*Required action*
Where does "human" appear in the data? Return each line that holds it.
----- Data for processing
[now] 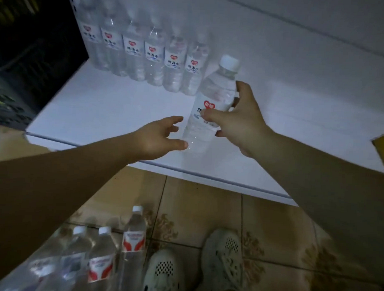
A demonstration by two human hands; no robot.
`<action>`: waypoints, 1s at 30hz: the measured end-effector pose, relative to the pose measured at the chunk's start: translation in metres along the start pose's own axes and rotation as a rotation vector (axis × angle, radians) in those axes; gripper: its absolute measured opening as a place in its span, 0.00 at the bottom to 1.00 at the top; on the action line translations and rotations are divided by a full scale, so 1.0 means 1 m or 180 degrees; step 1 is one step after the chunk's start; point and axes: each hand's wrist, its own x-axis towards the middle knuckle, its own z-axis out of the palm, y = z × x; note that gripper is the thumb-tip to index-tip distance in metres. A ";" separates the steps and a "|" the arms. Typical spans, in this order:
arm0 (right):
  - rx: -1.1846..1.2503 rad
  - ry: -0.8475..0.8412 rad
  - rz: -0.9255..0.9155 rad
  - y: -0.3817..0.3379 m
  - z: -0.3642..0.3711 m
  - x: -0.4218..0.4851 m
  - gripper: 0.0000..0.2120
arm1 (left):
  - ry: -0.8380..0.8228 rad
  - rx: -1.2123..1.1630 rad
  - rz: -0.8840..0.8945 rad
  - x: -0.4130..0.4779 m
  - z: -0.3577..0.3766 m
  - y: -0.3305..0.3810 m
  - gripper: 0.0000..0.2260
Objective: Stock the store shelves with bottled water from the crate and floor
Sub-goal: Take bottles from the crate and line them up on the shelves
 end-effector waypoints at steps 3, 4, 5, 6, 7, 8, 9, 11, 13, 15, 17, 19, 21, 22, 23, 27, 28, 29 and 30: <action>-0.0065 0.0038 -0.0062 0.027 0.011 0.024 0.32 | 0.0270 0.0650 -0.0340 0.019 -0.009 -0.038 0.32; -0.0081 0.0032 -0.0074 0.035 0.016 0.032 0.32 | 0.0366 0.0882 -0.0421 0.023 -0.014 -0.052 0.32; -0.0089 0.0014 -0.0087 0.042 0.023 0.038 0.32 | 0.0468 0.1133 -0.0494 0.027 -0.020 -0.068 0.32; -0.0090 -0.0008 -0.0110 0.049 0.030 0.045 0.33 | 0.0569 0.1403 -0.0566 0.029 -0.027 -0.084 0.32; -0.0091 -0.0028 -0.0148 0.054 0.038 0.051 0.34 | 0.0665 0.1690 -0.0643 0.030 -0.035 -0.101 0.32; -0.0100 -0.0042 -0.0196 0.058 0.047 0.057 0.35 | 0.0765 0.1988 -0.0701 0.032 -0.042 -0.117 0.31; -0.0114 -0.0054 -0.0253 0.061 0.056 0.064 0.36 | 0.0839 0.2294 -0.0746 0.031 -0.050 -0.130 0.30; -0.0136 -0.0080 -0.0375 0.063 0.073 0.077 0.38 | 0.0875 0.2803 -0.0719 0.031 -0.062 -0.151 0.27; -0.0131 -0.0078 -0.0493 0.064 0.091 0.090 0.38 | 0.0853 0.2974 -0.0733 0.032 -0.076 -0.165 0.29; -0.0125 -0.0105 -0.0584 0.062 0.106 0.100 0.39 | 0.0977 0.2918 -0.0825 0.037 -0.096 -0.173 0.29; -0.0133 -0.0167 -0.0664 0.058 0.119 0.108 0.40 | 0.1142 0.2915 -0.0982 0.041 -0.122 -0.179 0.30; -0.0094 -0.0185 -0.0722 0.054 0.129 0.115 0.39 | 0.1150 0.3002 -0.1249 0.045 -0.145 -0.185 0.33; 0.0021 -0.0173 -0.0742 0.051 0.142 0.123 0.39 | 0.1056 0.3198 -0.1373 0.046 -0.155 -0.193 0.35; 0.0045 -0.0172 -0.0748 0.049 0.149 0.127 0.39 | 0.1042 0.3252 -0.1354 0.045 -0.155 -0.198 0.36; 0.0042 -0.0178 -0.0760 0.047 0.158 0.132 0.40 | 0.1085 0.3258 -0.1285 0.045 -0.154 -0.202 0.36; 0.0020 -0.0243 -0.0831 0.032 0.196 0.153 0.40 | 0.1324 0.3190 -0.1000 0.043 -0.150 -0.213 0.36; 0.0004 -0.0262 -0.0852 0.027 0.206 0.158 0.40 | 0.1341 0.3182 -0.0950 0.043 -0.151 -0.214 0.35; -0.0016 -0.0290 -0.0868 0.022 0.216 0.162 0.40 | 0.1365 0.3180 -0.0898 0.043 -0.151 -0.215 0.35; -0.0030 -0.0313 -0.0889 0.018 0.226 0.167 0.40 | 0.1392 0.3179 -0.0847 0.043 -0.152 -0.217 0.34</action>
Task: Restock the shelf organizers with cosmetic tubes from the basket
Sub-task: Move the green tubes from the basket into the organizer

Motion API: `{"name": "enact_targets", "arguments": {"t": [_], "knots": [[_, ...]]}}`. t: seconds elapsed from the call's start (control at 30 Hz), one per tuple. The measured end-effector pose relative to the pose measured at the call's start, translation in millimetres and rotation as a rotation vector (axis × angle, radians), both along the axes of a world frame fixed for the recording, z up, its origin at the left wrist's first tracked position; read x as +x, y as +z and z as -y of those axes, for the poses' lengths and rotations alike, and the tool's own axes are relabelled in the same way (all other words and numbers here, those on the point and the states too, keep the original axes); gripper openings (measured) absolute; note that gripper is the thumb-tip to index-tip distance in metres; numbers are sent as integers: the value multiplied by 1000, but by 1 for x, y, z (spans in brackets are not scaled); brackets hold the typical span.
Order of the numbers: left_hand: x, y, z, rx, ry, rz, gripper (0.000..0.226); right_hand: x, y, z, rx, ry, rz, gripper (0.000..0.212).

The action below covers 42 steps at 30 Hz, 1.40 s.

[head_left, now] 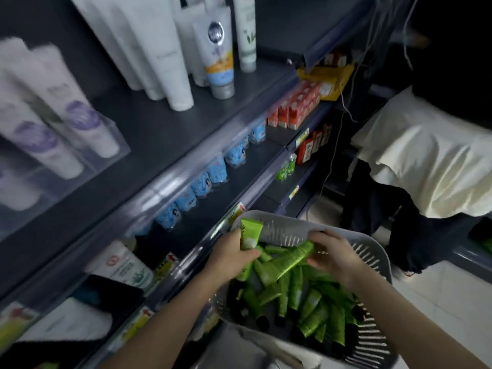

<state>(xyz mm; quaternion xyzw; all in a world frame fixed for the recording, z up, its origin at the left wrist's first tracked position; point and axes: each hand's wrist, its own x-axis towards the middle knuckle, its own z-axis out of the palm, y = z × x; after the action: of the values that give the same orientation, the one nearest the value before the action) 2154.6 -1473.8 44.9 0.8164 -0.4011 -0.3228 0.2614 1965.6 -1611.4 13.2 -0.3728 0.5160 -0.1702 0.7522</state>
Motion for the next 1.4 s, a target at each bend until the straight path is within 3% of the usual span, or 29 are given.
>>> {"name": "enact_targets", "arguments": {"t": [0.1,0.2,0.33,0.47,0.53,0.73,1.07,1.2,1.4], "knots": [[9,51,-15,-115,23,51,26,13,43,-5,44,-4,121,12],[19,103,-38,-250,59,66,19,30,90,-15,126,32,257,5],[39,173,-77,-443,177,115,21,61,149,-44,212,124,417,16],[59,226,-125,-561,276,187,22,97,187,-81,294,253,504,61],[70,243,-153,-577,320,239,24,117,199,-103,330,309,529,72],[99,264,-245,-631,478,277,22,175,233,-191,327,546,561,68],[130,282,-387,-646,695,427,18,248,263,-332,151,953,520,20],[140,286,-445,-607,816,488,17,267,274,-379,-9,1051,582,31],[160,293,-518,-561,965,622,22,294,283,-438,-289,1077,601,29]]}}
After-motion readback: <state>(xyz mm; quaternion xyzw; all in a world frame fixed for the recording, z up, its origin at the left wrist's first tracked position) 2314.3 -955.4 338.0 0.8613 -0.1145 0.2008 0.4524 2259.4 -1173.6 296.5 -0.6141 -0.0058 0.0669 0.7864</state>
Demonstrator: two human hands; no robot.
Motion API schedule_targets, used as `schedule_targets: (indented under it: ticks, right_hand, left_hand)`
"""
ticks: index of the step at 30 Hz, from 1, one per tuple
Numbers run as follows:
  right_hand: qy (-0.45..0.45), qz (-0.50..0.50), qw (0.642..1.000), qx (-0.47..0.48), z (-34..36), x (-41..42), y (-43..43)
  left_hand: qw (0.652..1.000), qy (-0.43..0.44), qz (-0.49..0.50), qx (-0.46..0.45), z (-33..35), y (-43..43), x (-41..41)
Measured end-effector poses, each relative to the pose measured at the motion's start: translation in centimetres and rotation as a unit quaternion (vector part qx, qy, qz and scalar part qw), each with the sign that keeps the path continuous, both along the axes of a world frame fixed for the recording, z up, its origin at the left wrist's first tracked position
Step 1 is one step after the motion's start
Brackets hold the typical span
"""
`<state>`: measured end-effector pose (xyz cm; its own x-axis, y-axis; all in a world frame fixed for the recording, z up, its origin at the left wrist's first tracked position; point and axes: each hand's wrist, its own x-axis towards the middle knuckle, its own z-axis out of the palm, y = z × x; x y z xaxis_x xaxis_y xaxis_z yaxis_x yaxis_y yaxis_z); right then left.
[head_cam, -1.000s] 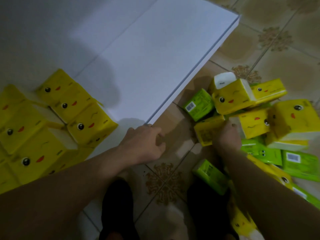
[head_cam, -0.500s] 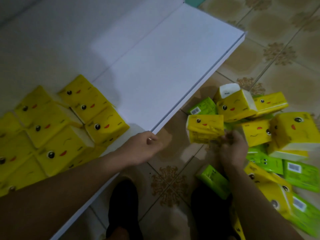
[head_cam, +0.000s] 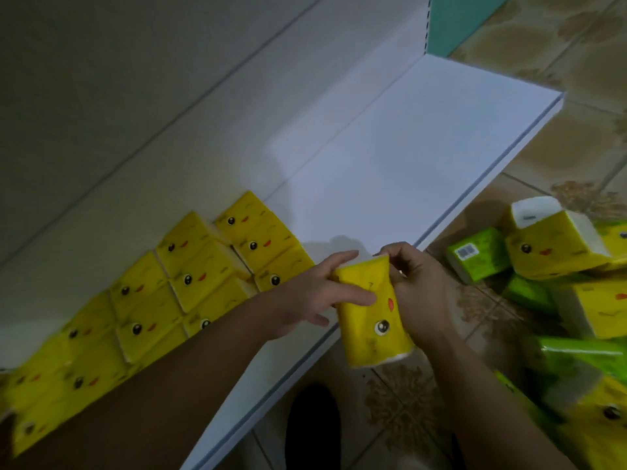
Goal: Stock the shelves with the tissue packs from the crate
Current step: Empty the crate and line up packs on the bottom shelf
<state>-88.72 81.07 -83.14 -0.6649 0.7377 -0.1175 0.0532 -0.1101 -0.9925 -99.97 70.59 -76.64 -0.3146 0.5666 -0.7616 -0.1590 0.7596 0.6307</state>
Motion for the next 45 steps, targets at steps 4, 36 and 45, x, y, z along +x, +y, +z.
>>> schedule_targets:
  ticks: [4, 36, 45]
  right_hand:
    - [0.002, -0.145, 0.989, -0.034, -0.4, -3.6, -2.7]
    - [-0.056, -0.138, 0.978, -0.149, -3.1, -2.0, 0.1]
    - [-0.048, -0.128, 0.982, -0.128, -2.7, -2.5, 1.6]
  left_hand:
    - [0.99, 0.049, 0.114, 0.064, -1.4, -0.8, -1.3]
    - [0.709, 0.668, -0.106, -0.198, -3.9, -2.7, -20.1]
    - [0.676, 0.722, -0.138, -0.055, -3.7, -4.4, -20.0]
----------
*Your response*
A demonstration by two human hands; no robot.
Demonstrator: two human hands; no robot.

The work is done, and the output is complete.